This change seems to make LLD 0.6% faster when linking Clang with
debug info. I don't want us to have lots of local optimizations,
but this function is very hot, and the improvement is small but
not negligible, so I think it's worth doing.
llvm-svn: 288757
ICF is short for Identical Code Folding. It is a size optimization to
identify two or more functions that happened to have the same contents
to merges them. It usually reduces output size by a few percent.

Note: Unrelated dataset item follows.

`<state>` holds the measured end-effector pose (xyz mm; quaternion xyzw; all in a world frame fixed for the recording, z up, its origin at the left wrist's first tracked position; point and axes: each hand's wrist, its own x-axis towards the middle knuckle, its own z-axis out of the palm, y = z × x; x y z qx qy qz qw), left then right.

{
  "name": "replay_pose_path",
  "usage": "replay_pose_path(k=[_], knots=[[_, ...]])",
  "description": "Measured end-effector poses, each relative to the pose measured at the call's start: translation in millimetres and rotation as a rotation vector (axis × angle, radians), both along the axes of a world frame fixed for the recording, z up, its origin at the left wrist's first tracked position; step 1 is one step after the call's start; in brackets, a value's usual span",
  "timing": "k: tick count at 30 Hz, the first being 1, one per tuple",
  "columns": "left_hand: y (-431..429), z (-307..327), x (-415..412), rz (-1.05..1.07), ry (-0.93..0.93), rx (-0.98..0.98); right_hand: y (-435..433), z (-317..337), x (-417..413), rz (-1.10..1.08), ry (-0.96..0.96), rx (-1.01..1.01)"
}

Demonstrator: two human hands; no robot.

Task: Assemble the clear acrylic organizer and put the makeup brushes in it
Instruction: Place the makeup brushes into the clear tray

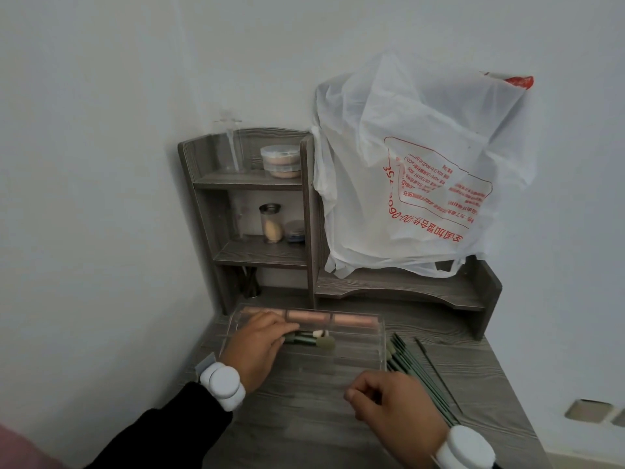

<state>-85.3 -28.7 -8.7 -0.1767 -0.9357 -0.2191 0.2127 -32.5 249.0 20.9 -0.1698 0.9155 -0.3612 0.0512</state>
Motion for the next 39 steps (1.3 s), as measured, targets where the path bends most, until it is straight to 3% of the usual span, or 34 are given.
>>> replay_pose_path(k=[20,26,32,39], knots=[[28.2,-11.3,22.1,-0.050,-0.059,0.038,6.2,0.1,1.8,-0.037,0.020,-0.004],[31.5,-5.0,27.0,0.000,-0.022,0.092,40.9,7.3,-20.3,-0.225,0.035,0.012],[68.9,32.0,43.0,-0.062,-0.015,0.177,79.0,-1.4,-54.9,-0.387,-0.031,0.244],[131.4,45.0,67.8,-0.050,-0.275,0.359,70.3,-20.8,-58.9,-0.282,-0.136,0.539]])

ICF is slow because it is computationally intensive process. I tried
to paralellize it before but failed because I couldn't make a
parallelized version produce consistent outputs. Although it didn't
create broken executables, every invocation of the linker generated
slightly different output, and I couldn't figure out why.
I think I now understand what was going on, and also came up with a
simple algorithm to fix it. So is this patch.
The result is very exciting. Chromium for example has 780,662 input
sections in which 20,774 are reducible by ICF. LLD previously took
7.980 seconds for ICF. Now it finishes in 1.065 seconds.
As a result, LLD can now link a Chromium binary (output size 1.59 GB)
in 10.28 seconds on my machine with ICF enabled. Compared to gold
which takes 40.94 seconds to do the same thing, this is an amazing
number.
From here, I'll describe what we are doing for ICF, what was the
previous problem, and what I did in this patch.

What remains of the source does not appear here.